In Mack, the main character, we find a man who can use foul language with God, and even snap in anger at God. 

What’s obvious is that Mack is not in the presence of a being who is far superior to him. We have no sense of awe for Papa. Gone is the majesty and supremacy clearly defined in Scripture by such passages as Revelation 4:10-11.

The One Question You Must Ask Yourself

Now, the one question you should be asking yourself instead of charging roughshod with praise for Young is this: Where does Young get his information?

I have an idea.

His ideas are informed by men like Buckminster Fuller, Paul Tournier and Jacques Ellul–men he quoted at the start of three of his chapters–all unorthodox universalists.

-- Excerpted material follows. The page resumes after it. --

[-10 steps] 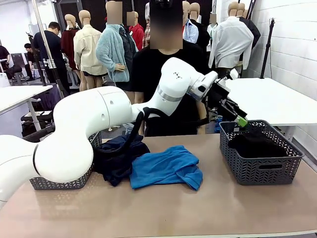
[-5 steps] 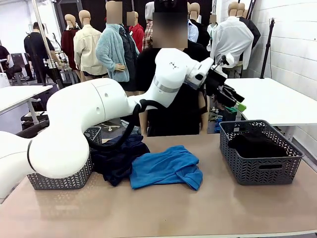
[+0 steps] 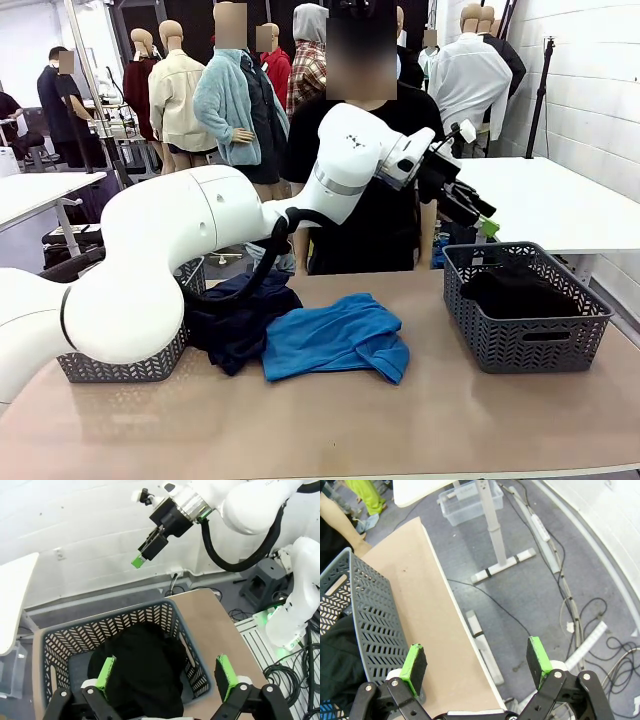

To boot, Ellul was a Christian Anarchist, which probably explains where Young adopted the subversive quality of The Shack

Speculations of a Rogue Christian

What the book amounts to is a bizarre, corny fantasy–equivalent to speculative science fiction.   

In fact, Young joins a group of notable authors who’ve carved out Christianity, God, spirituality and Jesus in their own image: James Redfield’s The Celestine Prophecies, Richard Bach’s Illusions: The Adventures of a Reluctant Messiah, Rhonda Byrne’s The Secret and Eckhart Tolle’s A New Earth

And like these authors, Young expects us to take his subjective speculations as absolute truth–over and above the objective truth found in the Bible. 

If Young is involved in personal ideas of God that undermine Scripture, promotes new revelation and leads believers astray…who are you going to listen to? 

I’ll be happy when this book goes away.